### Required work
Go through the lines below and retype each one exactly.
::::
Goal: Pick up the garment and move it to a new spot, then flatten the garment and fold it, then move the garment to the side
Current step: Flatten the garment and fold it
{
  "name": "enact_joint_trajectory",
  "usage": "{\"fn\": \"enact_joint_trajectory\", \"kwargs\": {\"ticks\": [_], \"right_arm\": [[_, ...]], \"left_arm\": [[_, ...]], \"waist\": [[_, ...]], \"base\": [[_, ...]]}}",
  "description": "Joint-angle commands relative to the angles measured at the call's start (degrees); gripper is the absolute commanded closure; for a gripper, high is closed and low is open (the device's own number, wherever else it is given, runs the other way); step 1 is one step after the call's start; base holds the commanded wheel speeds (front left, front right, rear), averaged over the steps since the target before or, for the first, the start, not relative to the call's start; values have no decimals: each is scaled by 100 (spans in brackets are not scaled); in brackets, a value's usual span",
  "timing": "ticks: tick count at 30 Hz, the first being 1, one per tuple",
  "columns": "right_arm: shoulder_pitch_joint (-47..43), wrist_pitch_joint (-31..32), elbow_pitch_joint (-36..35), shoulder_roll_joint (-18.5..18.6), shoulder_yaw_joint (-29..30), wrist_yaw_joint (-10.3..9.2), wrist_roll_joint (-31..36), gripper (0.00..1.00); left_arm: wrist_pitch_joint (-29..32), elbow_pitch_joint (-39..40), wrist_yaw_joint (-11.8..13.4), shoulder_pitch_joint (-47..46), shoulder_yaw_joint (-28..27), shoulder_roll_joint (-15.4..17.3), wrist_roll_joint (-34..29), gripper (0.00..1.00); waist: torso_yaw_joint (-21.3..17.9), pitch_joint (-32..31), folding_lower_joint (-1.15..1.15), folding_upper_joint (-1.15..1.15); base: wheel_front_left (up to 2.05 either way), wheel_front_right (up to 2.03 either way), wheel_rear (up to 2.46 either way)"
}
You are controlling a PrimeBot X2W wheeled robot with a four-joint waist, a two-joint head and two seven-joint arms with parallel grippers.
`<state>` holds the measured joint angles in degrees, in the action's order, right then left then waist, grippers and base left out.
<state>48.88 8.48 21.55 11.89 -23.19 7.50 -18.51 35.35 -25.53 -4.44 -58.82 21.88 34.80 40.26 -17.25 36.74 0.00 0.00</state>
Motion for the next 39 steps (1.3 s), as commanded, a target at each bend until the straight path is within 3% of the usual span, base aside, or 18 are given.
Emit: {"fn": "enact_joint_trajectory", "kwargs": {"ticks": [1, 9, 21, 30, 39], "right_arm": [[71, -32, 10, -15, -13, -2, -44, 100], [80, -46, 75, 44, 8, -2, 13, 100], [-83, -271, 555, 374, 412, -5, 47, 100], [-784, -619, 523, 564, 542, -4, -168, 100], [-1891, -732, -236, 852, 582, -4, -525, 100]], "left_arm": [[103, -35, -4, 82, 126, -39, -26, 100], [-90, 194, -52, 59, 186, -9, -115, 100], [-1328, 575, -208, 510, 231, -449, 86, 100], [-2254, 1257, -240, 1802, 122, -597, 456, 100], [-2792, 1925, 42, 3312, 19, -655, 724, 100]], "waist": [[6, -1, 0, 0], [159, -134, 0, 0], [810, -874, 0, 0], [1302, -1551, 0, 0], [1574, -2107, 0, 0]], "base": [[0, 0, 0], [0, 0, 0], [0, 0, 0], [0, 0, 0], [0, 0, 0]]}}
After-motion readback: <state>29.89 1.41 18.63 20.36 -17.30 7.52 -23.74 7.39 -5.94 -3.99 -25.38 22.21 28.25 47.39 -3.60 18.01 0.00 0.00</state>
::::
### Answer space
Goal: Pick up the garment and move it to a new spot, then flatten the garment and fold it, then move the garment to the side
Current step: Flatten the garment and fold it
{
  "name": "enact_joint_trajectory",
  "usage": "{\"fn\": \"enact_joint_trajectory\", \"kwargs\": {\"ticks\": [_], \"right_arm\": [[_, ...]], \"left_arm\": [[_, ...]], \"waist\": [[_, ...]], \"base\": [[_, ...]]}}",
  "description": "Joint-angle commands relative to the angles measured at the call's start (degrees); gripper is the absolute commanded closure; for a gripper, high is closed and low is open (the device's own number, wherever else it is given, runs the other way); step 1 is one step after the call's start; base holds the commanded wheel speeds (front left, front right, rear), averaged over the steps since the target before or, for the first, the start, not relative to the call's start; values have no decimals: each is scaled by 100 (spans in brackets are not scaled); in brackets, a value's usual span",
  "timing": "ticks: tick count at 30 Hz, the first being 1, one per tuple",
  "columns": "right_arm: shoulder_pitch_joint (-47..43), wrist_pitch_joint (-31..32), elbow_pitch_joint (-36..35), shoulder_roll_joint (-18.5..18.6), shoulder_yaw_joint (-29..30), wrist_yaw_joint (-10.3..9.2), wrist_roll_joint (-31..36), gripper (0.00..1.00); left_arm: wrist_pitch_joint (-29..32), elbow_pitch_joint (-39..40), wrist_yaw_joint (-11.8..13.4), shoulder_pitch_joint (-47..46), shoulder_yaw_joint (-28..27), shoulder_roll_joint (-15.4..17.3), wrist_roll_joint (-34..29), gripper (0.00..1.00); waist: torso_yaw_joint (-21.3..17.9), pitch_joint (-32..31), folding_lower_joint (-1.15..1.15), folding_upper_joint (-1.15..1.15); base: wheel_front_left (up to 2.05 either way), wheel_front_right (up to 2.03 either way), wheel_rear (up to 2.46 either way)"
}
You are controlling a PrimeBot X2W wheeled robot with a four-joint waist, a two-joint head and two seven-joint arms with parallel grippers.
`<state>` holds the measured joint angles in degrees, in the action's order, right then left then waist, grippers and base left out.
<state>48.88 8.48 21.55 11.89 -23.19 7.50 -18.51 35.35 -25.53 -4.44 -58.82 21.88 34.80 40.26 -17.25 36.74 0.00 0.00</state>
Motion for the next 39 steps (1.3 s), as commanded, a target at each bend until the straight path is within 3% of the usual span, base aside, or 18 are given.
Emit: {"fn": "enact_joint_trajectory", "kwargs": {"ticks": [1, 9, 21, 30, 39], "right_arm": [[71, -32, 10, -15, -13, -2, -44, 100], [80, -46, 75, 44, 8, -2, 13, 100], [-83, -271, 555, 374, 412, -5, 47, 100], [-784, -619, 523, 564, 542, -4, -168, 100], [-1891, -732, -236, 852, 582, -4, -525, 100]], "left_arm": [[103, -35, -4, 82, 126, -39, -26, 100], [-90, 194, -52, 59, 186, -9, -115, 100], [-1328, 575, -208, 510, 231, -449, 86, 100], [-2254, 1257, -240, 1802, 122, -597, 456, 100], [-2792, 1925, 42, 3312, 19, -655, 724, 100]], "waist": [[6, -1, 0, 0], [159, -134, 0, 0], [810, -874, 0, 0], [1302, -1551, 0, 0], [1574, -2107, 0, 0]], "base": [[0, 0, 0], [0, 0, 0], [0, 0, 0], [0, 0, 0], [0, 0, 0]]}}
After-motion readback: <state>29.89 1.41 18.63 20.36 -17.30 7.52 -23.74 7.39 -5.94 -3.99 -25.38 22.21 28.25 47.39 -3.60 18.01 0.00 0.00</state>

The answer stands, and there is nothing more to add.